ACTIVITY> Reproduce exactly, from the data that follows, the line with "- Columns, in", the line with "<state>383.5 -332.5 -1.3", and every line that lies between them.

DATA PROVIDED>
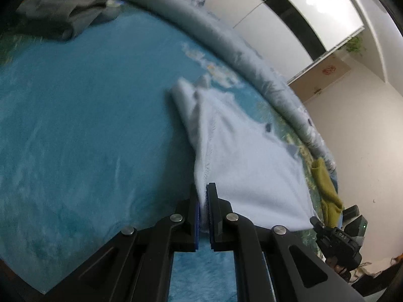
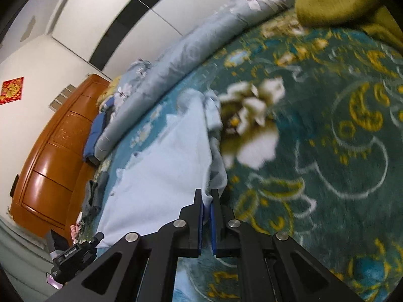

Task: Fold clothes

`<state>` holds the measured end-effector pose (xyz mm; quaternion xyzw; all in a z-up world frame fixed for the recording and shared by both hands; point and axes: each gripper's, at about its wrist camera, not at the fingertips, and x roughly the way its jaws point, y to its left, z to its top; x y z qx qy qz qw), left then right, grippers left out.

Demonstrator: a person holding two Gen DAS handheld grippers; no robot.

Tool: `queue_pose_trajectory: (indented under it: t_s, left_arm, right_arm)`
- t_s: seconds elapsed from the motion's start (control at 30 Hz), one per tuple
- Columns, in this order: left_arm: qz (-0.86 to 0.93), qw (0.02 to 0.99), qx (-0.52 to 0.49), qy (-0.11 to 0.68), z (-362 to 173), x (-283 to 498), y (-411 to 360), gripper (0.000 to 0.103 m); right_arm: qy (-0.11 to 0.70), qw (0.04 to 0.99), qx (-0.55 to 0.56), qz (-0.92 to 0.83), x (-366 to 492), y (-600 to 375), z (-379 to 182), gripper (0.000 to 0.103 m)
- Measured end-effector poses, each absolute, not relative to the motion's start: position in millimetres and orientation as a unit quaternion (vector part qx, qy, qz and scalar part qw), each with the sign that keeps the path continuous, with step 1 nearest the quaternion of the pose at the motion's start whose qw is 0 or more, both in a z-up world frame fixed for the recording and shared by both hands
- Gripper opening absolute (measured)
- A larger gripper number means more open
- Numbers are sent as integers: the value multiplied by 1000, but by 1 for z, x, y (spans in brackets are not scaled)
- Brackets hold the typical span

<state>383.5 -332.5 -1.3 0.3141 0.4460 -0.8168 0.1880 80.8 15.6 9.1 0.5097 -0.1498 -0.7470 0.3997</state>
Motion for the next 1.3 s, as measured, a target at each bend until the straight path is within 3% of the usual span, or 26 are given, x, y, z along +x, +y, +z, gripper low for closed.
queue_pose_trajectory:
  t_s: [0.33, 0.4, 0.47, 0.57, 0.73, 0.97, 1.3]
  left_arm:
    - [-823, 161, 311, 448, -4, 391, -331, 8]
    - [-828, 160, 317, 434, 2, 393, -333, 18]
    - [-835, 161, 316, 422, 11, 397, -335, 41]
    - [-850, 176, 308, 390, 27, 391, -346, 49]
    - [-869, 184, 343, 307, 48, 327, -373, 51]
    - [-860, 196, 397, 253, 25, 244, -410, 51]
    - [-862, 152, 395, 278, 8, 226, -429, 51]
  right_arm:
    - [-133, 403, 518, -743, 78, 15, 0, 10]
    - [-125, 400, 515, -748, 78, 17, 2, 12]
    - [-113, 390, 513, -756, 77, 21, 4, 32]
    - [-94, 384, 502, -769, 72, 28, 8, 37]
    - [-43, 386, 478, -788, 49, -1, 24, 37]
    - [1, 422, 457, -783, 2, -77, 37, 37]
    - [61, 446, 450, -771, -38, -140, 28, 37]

RESPONSE FOR THIS EXERCISE>
- Columns, in this order: left_arm: qz (-0.86 to 0.93), qw (0.02 to 0.99), qx (-0.52 to 0.49), qy (-0.11 to 0.68), z (-362 to 173), x (-283 to 498), y (-411 to 360), gripper (0.000 to 0.103 m); right_arm: qy (-0.11 to 0.70), qw (0.04 to 0.99), qx (-0.55 to 0.56), qz (-0.92 to 0.83), x (-366 to 492), y (-600 to 375), z (-379 to 182), gripper (0.000 to 0.103 m)
- Measured end-effector poses, each absolute, not relative to the motion's start: position in millimetres and orientation as a unit quaternion (vector part qx, qy, qz and scalar part qw), each with the sign that keeps the path continuous, with step 1 nearest the quaternion of the pose at the motion's start whose qw is 0 or more, both in a z-up world frame fixed for the recording and shared by both hands
- Gripper opening absolute (measured)
- A larger gripper number means more open
- Numbers are sent as integers: the value multiplied by 1000, but by 1 for z, x, y (spans in brackets are not scaled)
- Brackets hold the typical span

<state>383.5 -332.5 -1.3 0.3141 0.4460 -0.8168 0.1880 80.8 15.6 9.1 0.5097 -0.1498 -0.7470 0.3997</state>

The work on this exercise is now complete.